Among the lines of the records, please find those that contain the word "image" and copy them.

◇ ◇ ◇ ◇ ◇

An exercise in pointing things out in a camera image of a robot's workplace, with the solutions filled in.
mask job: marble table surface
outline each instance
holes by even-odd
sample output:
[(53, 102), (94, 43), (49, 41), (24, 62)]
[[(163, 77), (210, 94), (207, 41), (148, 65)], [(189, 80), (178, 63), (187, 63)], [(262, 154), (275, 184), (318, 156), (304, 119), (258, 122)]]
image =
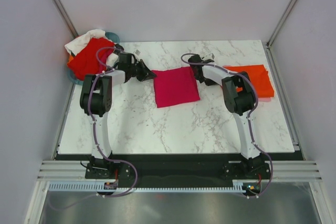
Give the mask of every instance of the marble table surface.
[[(140, 52), (152, 70), (187, 66), (186, 52), (213, 53), (218, 65), (269, 66), (260, 40), (128, 42), (125, 51)], [(115, 154), (239, 153), (240, 141), (233, 115), (224, 105), (220, 86), (199, 84), (198, 102), (158, 109), (153, 80), (136, 78), (113, 88), (108, 117), (109, 141)], [(59, 154), (90, 154), (91, 127), (79, 105), (76, 86), (67, 112)], [(277, 92), (271, 102), (261, 102), (254, 113), (256, 141), (266, 152), (293, 152), (292, 140)]]

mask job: metal floor panel
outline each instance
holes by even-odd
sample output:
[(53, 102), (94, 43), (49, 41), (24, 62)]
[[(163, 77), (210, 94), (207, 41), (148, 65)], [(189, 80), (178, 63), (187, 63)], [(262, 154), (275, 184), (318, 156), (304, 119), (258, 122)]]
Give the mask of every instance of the metal floor panel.
[[(92, 193), (48, 192), (54, 207)], [(259, 199), (221, 193), (134, 193), (120, 198), (92, 197), (64, 211), (45, 206), (47, 224), (321, 223), (308, 183), (275, 183)]]

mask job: purple cable
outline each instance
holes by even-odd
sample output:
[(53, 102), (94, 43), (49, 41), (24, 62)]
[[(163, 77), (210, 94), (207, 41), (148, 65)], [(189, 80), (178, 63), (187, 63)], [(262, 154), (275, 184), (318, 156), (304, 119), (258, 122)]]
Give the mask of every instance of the purple cable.
[[(107, 68), (112, 68), (111, 66), (106, 65), (105, 63), (103, 63), (103, 62), (99, 59), (98, 53), (99, 53), (101, 50), (104, 50), (104, 49), (114, 49), (114, 50), (116, 50), (116, 49), (117, 49), (117, 50), (120, 50), (120, 49), (118, 49), (118, 48), (116, 48), (116, 47), (103, 47), (103, 48), (100, 48), (100, 49), (96, 52), (96, 58), (97, 58), (97, 60), (99, 61), (99, 63), (102, 64), (103, 66), (107, 67)], [(95, 80), (93, 81), (92, 88), (91, 88), (91, 90), (90, 90), (89, 101), (88, 101), (88, 111), (89, 111), (89, 114), (90, 114), (90, 116), (91, 116), (91, 118), (92, 118), (92, 120), (93, 120), (93, 126), (92, 126), (92, 127), (93, 127), (93, 139), (94, 139), (95, 144), (96, 144), (96, 146), (97, 146), (97, 150), (98, 150), (98, 152), (100, 153), (100, 155), (102, 155), (102, 157), (103, 157), (104, 159), (106, 159), (106, 160), (109, 161), (109, 162), (113, 162), (113, 163), (124, 163), (124, 164), (127, 164), (127, 165), (131, 166), (131, 167), (133, 168), (134, 172), (135, 172), (135, 180), (134, 180), (133, 185), (132, 185), (129, 189), (127, 189), (126, 191), (123, 191), (123, 192), (120, 193), (120, 194), (116, 194), (116, 195), (104, 195), (105, 197), (108, 197), (108, 198), (121, 197), (121, 196), (124, 196), (124, 195), (128, 194), (128, 193), (135, 187), (135, 185), (136, 185), (137, 182), (138, 182), (138, 171), (137, 171), (136, 167), (135, 167), (132, 163), (130, 163), (130, 162), (128, 162), (128, 161), (120, 160), (120, 159), (110, 159), (110, 158), (106, 157), (105, 154), (103, 153), (103, 151), (100, 149), (99, 144), (98, 144), (98, 140), (97, 140), (97, 135), (96, 135), (96, 118), (95, 118), (94, 115), (92, 114), (92, 112), (91, 112), (91, 106), (90, 106), (90, 105), (91, 105), (91, 100), (92, 100), (92, 94), (93, 94), (93, 91), (95, 90), (94, 88), (95, 88), (95, 86), (96, 86), (96, 84), (97, 84), (97, 81), (98, 81), (99, 77), (100, 77), (100, 76), (103, 76), (103, 75), (105, 75), (105, 74), (107, 74), (107, 73), (112, 73), (113, 71), (114, 71), (114, 69), (112, 68), (112, 70), (110, 70), (110, 71), (103, 72), (103, 73), (100, 73), (100, 74), (96, 75), (96, 78), (95, 78)]]
[[(111, 66), (108, 66), (108, 65), (106, 65), (105, 63), (103, 63), (103, 62), (99, 59), (99, 57), (98, 57), (98, 53), (99, 53), (101, 50), (104, 50), (104, 49), (114, 49), (114, 50), (119, 50), (119, 51), (121, 51), (121, 49), (116, 48), (116, 47), (102, 47), (102, 48), (100, 48), (100, 49), (96, 52), (96, 58), (97, 58), (98, 62), (99, 62), (101, 65), (105, 66), (106, 68), (112, 68)], [(123, 192), (120, 193), (120, 194), (116, 194), (116, 195), (103, 195), (103, 197), (108, 197), (108, 198), (121, 197), (121, 196), (124, 196), (124, 195), (128, 194), (128, 193), (135, 187), (135, 185), (136, 185), (137, 182), (138, 182), (138, 171), (137, 171), (137, 169), (135, 168), (135, 166), (134, 166), (132, 163), (130, 163), (130, 162), (128, 162), (128, 161), (125, 161), (125, 160), (120, 160), (120, 159), (109, 159), (108, 157), (106, 157), (106, 156), (104, 155), (104, 153), (102, 152), (102, 150), (100, 149), (100, 147), (99, 147), (99, 145), (98, 145), (98, 140), (97, 140), (97, 135), (96, 135), (96, 118), (95, 118), (94, 115), (92, 114), (92, 112), (91, 112), (91, 106), (90, 106), (90, 105), (91, 105), (91, 100), (92, 100), (92, 94), (93, 94), (93, 91), (95, 90), (94, 88), (95, 88), (95, 86), (96, 86), (96, 84), (97, 84), (97, 81), (98, 81), (99, 77), (100, 77), (100, 76), (103, 76), (104, 74), (107, 74), (107, 73), (112, 73), (113, 71), (114, 71), (114, 69), (112, 68), (112, 70), (110, 70), (110, 71), (107, 71), (107, 72), (103, 72), (103, 73), (98, 74), (98, 75), (96, 76), (95, 80), (93, 81), (92, 88), (91, 88), (91, 90), (90, 90), (89, 101), (88, 101), (88, 111), (89, 111), (89, 114), (90, 114), (90, 116), (91, 116), (91, 118), (92, 118), (92, 120), (93, 120), (93, 139), (94, 139), (95, 144), (96, 144), (96, 146), (97, 146), (98, 152), (102, 155), (102, 157), (103, 157), (104, 159), (106, 159), (107, 161), (110, 161), (110, 162), (114, 162), (114, 163), (125, 163), (125, 164), (131, 166), (131, 167), (133, 168), (134, 172), (135, 172), (135, 180), (134, 180), (133, 185), (132, 185), (129, 189), (127, 189), (126, 191), (123, 191)], [(96, 196), (96, 194), (88, 195), (88, 196), (84, 197), (83, 199), (81, 199), (81, 200), (79, 200), (79, 201), (77, 201), (77, 202), (74, 202), (74, 203), (70, 204), (69, 206), (62, 207), (62, 208), (56, 208), (56, 207), (54, 207), (54, 206), (50, 203), (50, 200), (48, 200), (48, 206), (49, 206), (52, 210), (54, 210), (54, 211), (63, 211), (63, 210), (66, 210), (66, 209), (68, 209), (68, 208), (70, 208), (70, 207), (72, 207), (72, 206), (74, 206), (74, 205), (76, 205), (76, 204), (82, 202), (83, 200), (86, 200), (86, 199), (91, 198), (91, 197), (93, 197), (93, 196)]]
[(256, 98), (256, 104), (255, 104), (255, 106), (251, 109), (251, 111), (247, 114), (248, 128), (249, 128), (249, 130), (250, 130), (250, 135), (251, 135), (251, 139), (252, 139), (252, 143), (253, 143), (254, 147), (255, 147), (258, 151), (260, 151), (261, 153), (263, 153), (263, 154), (269, 159), (270, 167), (271, 167), (271, 175), (270, 175), (269, 181), (268, 181), (268, 183), (267, 183), (265, 189), (264, 189), (262, 192), (260, 192), (260, 194), (257, 195), (257, 196), (261, 196), (262, 194), (264, 194), (264, 192), (266, 191), (266, 189), (269, 187), (269, 185), (270, 185), (270, 183), (271, 183), (271, 181), (272, 181), (272, 179), (273, 179), (273, 162), (272, 162), (272, 158), (270, 157), (270, 155), (269, 155), (267, 152), (263, 151), (263, 150), (257, 145), (257, 143), (256, 143), (256, 141), (255, 141), (255, 139), (254, 139), (254, 135), (253, 135), (252, 122), (251, 122), (251, 120), (250, 120), (250, 116), (251, 116), (251, 114), (255, 111), (255, 109), (258, 107), (258, 104), (259, 104), (258, 94), (257, 94), (257, 91), (256, 91), (255, 87), (254, 87), (253, 84), (250, 82), (250, 80), (249, 80), (248, 78), (246, 78), (245, 76), (243, 76), (242, 74), (240, 74), (240, 73), (236, 73), (236, 72), (231, 72), (231, 71), (229, 71), (228, 69), (223, 68), (223, 67), (221, 67), (221, 66), (218, 66), (218, 65), (216, 65), (216, 64), (187, 62), (186, 60), (183, 59), (183, 57), (184, 57), (184, 56), (187, 56), (187, 55), (192, 55), (192, 56), (193, 56), (193, 55), (197, 55), (197, 54), (193, 54), (193, 53), (183, 54), (183, 55), (181, 56), (181, 60), (182, 60), (184, 63), (186, 63), (186, 64), (188, 64), (188, 65), (210, 66), (210, 67), (218, 68), (218, 69), (224, 71), (225, 73), (229, 73), (229, 74), (232, 74), (232, 75), (234, 75), (234, 76), (239, 76), (239, 77), (243, 78), (243, 79), (250, 85), (250, 87), (252, 88), (253, 93), (254, 93), (254, 96), (255, 96), (255, 98)]

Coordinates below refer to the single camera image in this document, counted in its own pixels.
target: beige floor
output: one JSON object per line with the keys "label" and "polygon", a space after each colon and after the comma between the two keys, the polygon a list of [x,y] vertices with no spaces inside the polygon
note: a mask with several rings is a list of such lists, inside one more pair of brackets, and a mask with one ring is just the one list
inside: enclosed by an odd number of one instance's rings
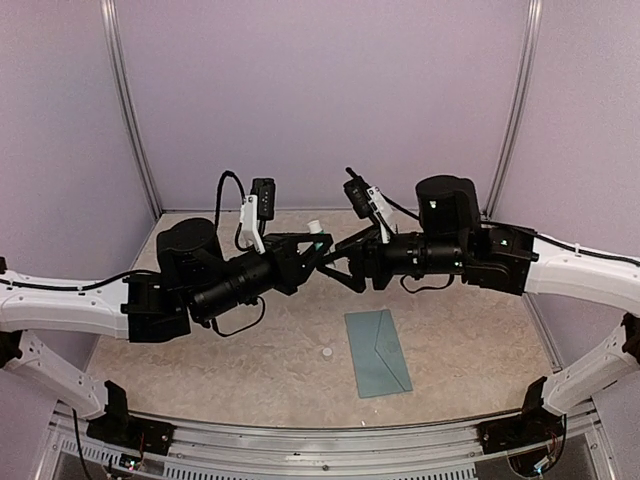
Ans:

◇ ◇ ◇ ◇ ◇

> **TASK RESPONSE**:
An exercise in pointing things out in a camera image of a robot's workplace, with the solutions filled in.
image =
Coordinates below refer to the single camera image in this document, counted in its own pixels.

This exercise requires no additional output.